Ahmed Aboutaleb est connu pour deux choses : il est le premier maire musulman d’une métropole européenne (Rotterdam, aux Pays-Bas) et il a invité les musulmans tentés par le jihad à “foutre le camp”, dans les heures qui suivirent les attentats de Charlie-Hebdo. Dans une interview donnée à L’Express mardi 17 février, il s’explique :
“J’étais en colère, et ce n’était pas du théâtre, croyez-moi ! Ces mots, je les ai prononcés pour être sûr d’être compris, comme maire de Rotterdam mais aussi comme un musulman en colère.”
“Je peux comprendre que certains de mes coreligionnaires aient pu se sentir offensés par Charlie Hebdo mais, dans ce cas, il existe des protocoles tels que le recours aux tribunaux. J’ai voulu dire que si l’on revendique le vivre-ensemble, il faut accepter le compromis; ceux qui s’y refusent n’ont qu’à faire leur examen de conscience et avoir l’honnêteté de reconnaître qu’il n’y a pas de place pour eux ici.”
M. Aboutaleb dresse un parallèle entre les attentats de Paris, ceux de Copenhague et l’assassinat du cinéaste néerlandais Theo Van Gogh, en 2004 : “Je m’étais adressé à ceux qui se réjouissaient de ce crime : ‘Partez !’, leur avais-je dit. ‘Vous serez plus heureux en Afghanistan ou au Soudan ! Après tout, il y a des avions qui décollent d’Amsterdam toutes les cinq minutes…’ ”
Pour le maire de Rotterdam, “l’attentat contre Charlie Hebdo force l’islam à se remettre en question”. Il poursuit son raisonnement :
“Il est très important que les musulmans répondent aux questions qui leur sont adressées : pourquoi ces criminels ont-ils pu interpréter le Coran et l’islam dans un sens qui les a conduits à justifier leurs agissements? Récemment, j’ai entendu ici un imam expliquer que les musulmans avaient le droit de répondre à l’injustice par leur coeur, leur tête ou leurs mains. Un de ses fidèles a rétorqué que c’était ce que les criminels avaient fait à Paris, en prenant des kalachnikovs au nom des injustices qu’ils dénonçaient. […] Dire que l’islam n’a rien à voir avec leurs actions, c’est vraiment absurde.”

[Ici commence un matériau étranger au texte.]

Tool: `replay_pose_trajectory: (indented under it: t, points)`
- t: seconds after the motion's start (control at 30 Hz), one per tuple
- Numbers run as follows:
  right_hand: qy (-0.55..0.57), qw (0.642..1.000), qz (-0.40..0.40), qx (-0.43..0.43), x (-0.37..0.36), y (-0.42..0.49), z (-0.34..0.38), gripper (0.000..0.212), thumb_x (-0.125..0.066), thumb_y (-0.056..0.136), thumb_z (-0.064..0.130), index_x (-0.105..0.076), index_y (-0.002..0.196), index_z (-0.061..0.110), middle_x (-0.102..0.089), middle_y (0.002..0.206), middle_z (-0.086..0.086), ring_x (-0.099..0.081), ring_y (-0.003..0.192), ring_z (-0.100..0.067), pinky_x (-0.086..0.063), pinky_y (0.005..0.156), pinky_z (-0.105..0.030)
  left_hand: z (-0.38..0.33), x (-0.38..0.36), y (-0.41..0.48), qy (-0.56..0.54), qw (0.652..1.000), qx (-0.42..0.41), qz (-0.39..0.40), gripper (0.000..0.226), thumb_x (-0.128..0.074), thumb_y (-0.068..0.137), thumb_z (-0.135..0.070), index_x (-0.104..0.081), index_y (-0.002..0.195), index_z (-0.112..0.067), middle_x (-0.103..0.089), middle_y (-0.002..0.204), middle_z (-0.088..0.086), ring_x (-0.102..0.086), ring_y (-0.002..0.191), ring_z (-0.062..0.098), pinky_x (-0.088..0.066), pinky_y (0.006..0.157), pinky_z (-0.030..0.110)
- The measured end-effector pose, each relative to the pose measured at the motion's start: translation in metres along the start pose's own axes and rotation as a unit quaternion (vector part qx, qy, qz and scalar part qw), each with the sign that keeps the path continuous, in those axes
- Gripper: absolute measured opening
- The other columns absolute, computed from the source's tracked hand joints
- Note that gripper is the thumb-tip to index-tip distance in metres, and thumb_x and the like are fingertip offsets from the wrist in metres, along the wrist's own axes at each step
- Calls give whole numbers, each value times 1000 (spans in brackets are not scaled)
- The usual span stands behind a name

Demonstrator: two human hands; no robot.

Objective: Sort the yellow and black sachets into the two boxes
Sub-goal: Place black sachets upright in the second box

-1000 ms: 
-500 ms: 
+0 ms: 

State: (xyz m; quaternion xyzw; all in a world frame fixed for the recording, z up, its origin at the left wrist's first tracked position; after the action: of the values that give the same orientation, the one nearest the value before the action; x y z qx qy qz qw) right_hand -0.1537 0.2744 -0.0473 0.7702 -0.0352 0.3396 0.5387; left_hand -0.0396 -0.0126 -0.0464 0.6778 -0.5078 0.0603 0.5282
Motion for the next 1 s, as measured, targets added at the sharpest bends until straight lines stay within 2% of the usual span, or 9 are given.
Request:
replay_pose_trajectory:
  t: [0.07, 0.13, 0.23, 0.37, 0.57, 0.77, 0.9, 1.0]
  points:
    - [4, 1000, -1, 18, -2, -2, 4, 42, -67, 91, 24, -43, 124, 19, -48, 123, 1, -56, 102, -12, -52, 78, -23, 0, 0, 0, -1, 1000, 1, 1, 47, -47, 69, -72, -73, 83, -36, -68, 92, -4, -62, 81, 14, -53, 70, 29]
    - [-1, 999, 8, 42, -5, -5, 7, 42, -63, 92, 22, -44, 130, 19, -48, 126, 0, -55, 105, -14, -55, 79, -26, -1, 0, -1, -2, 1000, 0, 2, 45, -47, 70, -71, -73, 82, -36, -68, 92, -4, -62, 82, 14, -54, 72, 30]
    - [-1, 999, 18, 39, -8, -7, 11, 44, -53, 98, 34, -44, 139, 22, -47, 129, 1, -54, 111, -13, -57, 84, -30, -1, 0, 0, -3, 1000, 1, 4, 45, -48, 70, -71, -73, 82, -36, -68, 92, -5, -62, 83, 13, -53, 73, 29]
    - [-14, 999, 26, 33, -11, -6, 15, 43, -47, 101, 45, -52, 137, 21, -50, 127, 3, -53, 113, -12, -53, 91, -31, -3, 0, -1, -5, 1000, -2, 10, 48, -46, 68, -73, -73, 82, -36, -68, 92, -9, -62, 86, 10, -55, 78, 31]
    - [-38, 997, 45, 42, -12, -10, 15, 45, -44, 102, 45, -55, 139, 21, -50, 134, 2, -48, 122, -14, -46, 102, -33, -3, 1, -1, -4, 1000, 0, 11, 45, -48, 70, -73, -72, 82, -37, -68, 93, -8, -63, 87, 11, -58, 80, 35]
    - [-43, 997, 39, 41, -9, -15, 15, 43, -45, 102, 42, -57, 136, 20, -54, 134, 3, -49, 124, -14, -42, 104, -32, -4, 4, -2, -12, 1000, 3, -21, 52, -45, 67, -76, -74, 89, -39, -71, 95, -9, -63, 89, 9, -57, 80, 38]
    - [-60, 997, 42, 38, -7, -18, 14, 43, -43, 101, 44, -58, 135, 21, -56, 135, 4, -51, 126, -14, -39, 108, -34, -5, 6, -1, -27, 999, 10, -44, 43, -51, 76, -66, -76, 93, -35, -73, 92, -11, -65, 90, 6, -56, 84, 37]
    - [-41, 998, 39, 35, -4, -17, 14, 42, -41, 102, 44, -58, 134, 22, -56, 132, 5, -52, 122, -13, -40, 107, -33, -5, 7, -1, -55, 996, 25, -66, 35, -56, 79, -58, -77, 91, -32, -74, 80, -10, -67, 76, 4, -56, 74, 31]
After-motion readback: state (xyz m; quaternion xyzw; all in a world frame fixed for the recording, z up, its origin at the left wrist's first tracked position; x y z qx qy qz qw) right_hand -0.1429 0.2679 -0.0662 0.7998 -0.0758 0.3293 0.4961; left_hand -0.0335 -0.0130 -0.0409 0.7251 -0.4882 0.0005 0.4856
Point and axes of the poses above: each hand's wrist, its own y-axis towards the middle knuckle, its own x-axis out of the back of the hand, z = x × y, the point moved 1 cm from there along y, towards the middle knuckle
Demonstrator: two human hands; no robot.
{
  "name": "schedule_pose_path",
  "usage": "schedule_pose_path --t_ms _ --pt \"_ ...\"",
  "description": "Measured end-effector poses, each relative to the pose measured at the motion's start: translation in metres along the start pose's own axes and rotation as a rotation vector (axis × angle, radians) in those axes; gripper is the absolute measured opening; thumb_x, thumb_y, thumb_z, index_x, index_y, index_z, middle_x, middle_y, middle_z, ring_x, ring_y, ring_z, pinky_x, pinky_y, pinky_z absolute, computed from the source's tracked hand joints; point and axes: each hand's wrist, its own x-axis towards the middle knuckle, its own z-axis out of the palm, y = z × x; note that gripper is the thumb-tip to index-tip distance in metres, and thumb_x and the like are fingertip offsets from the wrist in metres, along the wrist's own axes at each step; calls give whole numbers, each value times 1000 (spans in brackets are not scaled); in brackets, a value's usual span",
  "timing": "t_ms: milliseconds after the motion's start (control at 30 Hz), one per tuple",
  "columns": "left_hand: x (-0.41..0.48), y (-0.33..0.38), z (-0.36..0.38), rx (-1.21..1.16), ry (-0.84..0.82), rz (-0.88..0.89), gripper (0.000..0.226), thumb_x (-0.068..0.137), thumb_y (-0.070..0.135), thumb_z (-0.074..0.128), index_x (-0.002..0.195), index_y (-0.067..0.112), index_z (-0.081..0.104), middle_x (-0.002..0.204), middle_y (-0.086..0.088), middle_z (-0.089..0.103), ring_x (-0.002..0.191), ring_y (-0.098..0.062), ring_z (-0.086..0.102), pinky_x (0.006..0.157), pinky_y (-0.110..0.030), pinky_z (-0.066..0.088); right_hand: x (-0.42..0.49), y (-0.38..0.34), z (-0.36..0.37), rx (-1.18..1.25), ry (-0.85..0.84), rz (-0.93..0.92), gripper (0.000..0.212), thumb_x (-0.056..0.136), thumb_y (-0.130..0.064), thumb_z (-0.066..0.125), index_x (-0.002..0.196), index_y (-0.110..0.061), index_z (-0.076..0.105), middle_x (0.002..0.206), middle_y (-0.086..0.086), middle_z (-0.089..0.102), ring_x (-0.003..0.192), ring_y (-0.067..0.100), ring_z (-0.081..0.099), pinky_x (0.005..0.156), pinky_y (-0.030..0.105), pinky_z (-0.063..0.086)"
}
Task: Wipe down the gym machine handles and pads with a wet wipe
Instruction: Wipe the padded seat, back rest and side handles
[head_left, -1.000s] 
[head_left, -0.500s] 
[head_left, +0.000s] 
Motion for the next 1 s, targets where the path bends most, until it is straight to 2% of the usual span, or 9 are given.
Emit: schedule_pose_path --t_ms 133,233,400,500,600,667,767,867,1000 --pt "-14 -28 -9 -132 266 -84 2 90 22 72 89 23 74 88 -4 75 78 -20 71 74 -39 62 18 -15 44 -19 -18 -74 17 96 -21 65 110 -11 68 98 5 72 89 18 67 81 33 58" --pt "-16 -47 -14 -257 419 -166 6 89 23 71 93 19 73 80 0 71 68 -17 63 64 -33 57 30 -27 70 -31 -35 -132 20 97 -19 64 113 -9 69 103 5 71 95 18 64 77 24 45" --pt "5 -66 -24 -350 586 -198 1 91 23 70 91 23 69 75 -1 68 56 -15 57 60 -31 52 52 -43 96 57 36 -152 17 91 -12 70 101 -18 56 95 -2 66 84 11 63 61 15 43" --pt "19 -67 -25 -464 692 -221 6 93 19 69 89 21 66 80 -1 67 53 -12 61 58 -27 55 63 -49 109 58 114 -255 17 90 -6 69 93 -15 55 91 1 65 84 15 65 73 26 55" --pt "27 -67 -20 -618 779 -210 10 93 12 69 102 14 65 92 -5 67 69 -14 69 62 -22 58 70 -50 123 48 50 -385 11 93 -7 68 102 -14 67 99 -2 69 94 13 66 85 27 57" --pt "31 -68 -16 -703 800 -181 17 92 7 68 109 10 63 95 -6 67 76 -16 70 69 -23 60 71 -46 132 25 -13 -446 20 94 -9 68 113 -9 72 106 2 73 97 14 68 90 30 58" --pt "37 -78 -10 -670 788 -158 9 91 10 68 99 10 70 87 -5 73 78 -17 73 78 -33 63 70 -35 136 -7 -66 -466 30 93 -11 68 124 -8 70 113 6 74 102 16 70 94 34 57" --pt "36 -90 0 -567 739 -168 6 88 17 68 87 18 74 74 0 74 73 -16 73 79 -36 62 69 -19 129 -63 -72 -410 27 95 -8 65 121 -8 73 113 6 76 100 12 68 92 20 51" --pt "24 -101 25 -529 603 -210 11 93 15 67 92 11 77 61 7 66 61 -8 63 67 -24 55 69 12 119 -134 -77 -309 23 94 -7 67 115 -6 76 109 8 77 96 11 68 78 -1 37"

Bien que l’islam ne dispose pas d’un véritable clergé, M. Aboutaleb appelle les “musulmans européens [à] faire pression sur leurs leaders religieux” afin que les modérés reprennent le pas sur les extrémistes.
Il refuse enfin d’attribuer des causes sociales au jihadisme :
“Certains élus mettent en avant les conditions sociales défavorables, les discriminations, l’échec scolaire, le racisme… Franchement, je ne vois aucune preuve à l’appui de cette thèse. Pourquoi des millionnaires saoudiens partent-ils pour Raqqa ? A cause de la misère, du racisme ? En réalité, ces gens-là se construisent leurs propres vérités, qu’ils souhaitent imposer à d’autres à coups de kalachnikov. A la différence des terroristes d’extrême gauche de la Fraction armée rouge, dans les années 1970, qui étaient politiquement motivés, c’est leur interprétation de la religion qui les pousse à agir.”